▸ **What to produce**: Start to finish, copy the data exactly.

- - - -

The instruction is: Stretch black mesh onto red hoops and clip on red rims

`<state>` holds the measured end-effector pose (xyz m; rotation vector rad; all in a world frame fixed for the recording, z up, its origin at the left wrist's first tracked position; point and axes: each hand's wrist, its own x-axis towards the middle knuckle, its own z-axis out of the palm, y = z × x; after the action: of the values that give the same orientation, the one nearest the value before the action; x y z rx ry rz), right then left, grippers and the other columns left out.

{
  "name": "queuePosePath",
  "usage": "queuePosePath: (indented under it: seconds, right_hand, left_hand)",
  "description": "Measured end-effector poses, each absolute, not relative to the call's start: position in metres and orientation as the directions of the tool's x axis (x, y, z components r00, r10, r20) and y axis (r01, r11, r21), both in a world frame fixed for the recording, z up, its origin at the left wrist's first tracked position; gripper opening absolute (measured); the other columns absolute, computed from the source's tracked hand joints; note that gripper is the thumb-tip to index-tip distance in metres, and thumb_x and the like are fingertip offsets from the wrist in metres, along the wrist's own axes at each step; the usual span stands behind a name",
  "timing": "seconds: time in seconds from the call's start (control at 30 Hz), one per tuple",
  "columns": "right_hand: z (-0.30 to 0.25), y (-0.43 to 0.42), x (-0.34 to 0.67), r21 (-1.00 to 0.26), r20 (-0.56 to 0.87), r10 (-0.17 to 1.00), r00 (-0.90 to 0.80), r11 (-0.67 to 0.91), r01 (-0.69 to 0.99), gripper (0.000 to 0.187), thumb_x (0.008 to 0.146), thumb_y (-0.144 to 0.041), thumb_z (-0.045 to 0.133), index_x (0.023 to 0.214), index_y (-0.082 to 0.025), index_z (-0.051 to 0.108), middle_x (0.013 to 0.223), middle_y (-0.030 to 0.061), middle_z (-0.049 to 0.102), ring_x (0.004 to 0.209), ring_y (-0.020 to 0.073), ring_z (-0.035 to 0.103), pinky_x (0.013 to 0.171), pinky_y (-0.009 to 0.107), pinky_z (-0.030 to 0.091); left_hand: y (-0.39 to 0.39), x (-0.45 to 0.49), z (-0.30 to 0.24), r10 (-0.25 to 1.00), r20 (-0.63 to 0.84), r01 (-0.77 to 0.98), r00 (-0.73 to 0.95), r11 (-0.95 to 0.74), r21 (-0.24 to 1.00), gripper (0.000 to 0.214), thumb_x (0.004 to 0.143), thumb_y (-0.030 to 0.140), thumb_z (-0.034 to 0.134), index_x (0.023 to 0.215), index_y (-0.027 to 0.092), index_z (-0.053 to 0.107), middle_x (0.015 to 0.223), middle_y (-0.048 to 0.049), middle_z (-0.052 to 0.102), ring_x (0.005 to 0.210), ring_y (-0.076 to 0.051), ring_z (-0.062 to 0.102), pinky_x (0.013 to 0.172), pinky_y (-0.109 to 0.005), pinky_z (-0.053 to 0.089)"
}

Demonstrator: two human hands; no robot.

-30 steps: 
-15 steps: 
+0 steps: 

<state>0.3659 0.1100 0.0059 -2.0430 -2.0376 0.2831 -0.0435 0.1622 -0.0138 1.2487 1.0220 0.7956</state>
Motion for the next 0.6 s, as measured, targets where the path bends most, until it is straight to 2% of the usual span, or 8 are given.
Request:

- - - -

▸ **Exercise answer**:
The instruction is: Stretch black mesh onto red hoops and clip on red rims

`<state>` holds the measured end-effector pose (xyz m; rotation vector rad; all in a world frame fixed for the recording, z up, its origin at the left wrist's first tracked position; point and axes: each hand's wrist, its own x-axis towards the middle knuckle, its own z-axis out of the palm, y = z × x; after the action: of the values that give the same orientation, the one nearest the value before the action; x y z rx ry rz), right then left, grippers and the other columns left out.

{
  "name": "queuePosePath",
  "usage": "queuePosePath: (indented under it: seconds, right_hand, left_hand)",
  "description": "Measured end-effector poses, each absolute, not relative to the call's start: position in metres and orientation as the directions of the tool's x axis (x, y, z components r00, r10, r20) and y axis (r01, r11, r21), both in a world frame fixed for the recording, z up, its origin at the left wrist's first tracked position; gripper opening absolute (measured); the other columns absolute, computed from the source's tracked hand joints; note that gripper is the thumb-tip to index-tip distance in metres, and thumb_x and the like are fingertip offsets from the wrist in metres, along the wrist's own axes at each step; the usual span stands behind a name",
  "timing": "seconds: time in seconds from the call's start (control at 30 Hz), one per tuple",
  "columns": "right_hand: z (-0.30 to 0.25), y (-0.43 to 0.42), x (-0.34 to 0.67), r21 (-1.00 to 0.26), r20 (-0.56 to 0.87), r10 (-0.17 to 1.00), r00 (-0.90 to 0.80), r11 (-0.67 to 0.91), r01 (-0.69 to 0.99), gripper (0.000 to 0.187), thumb_x (0.008 to 0.146), thumb_y (-0.144 to 0.041), thumb_z (-0.045 to 0.133), index_x (0.023 to 0.214), index_y (-0.082 to 0.025), index_z (-0.051 to 0.108), middle_x (0.013 to 0.223), middle_y (-0.030 to 0.061), middle_z (-0.049 to 0.102), ring_x (0.004 to 0.209), ring_y (-0.020 to 0.073), ring_z (-0.035 to 0.103), pinky_x (0.013 to 0.171), pinky_y (-0.009 to 0.107), pinky_z (-0.030 to 0.091); left_hand: y (-0.39 to 0.39), x (-0.45 to 0.49), z (-0.30 to 0.24), r10 (-0.25 to 1.00), r20 (-0.63 to 0.84), r01 (-0.77 to 0.98), r00 (-0.73 to 0.95), r11 (-0.95 to 0.74), r21 (-0.24 to 1.00), gripper (0.000 to 0.214), thumb_x (0.004 to 0.143), thumb_y (-0.030 to 0.140), thumb_z (-0.034 to 0.134), index_x (0.023 to 0.215), index_y (-0.027 to 0.092), index_z (-0.053 to 0.107), middle_x (0.015 to 0.223), middle_y (-0.048 to 0.049), middle_z (-0.052 to 0.102), ring_x (0.005 to 0.210), ring_y (-0.076 to 0.051), ring_z (-0.062 to 0.102), pinky_x (0.013 to 0.172), pinky_y (-0.109 to 0.005), pinky_z (-0.053 to 0.089)"
}

Demonstrator: two human hands; no robot.

-30 steps: 
-15 steps: 
+0 steps: 

<state>0.3659 0.1100 0.0059 -2.0430 -2.0376 0.2831 -0.0435 0.1622 -0.0138 1.2487 1.0220 0.7956</state>
Motion for the next 0.6 s, as measured, targets where the path bends most, until it is straight to 2% of the usual span, or 8 are given.
Request:

The required answer is now complete.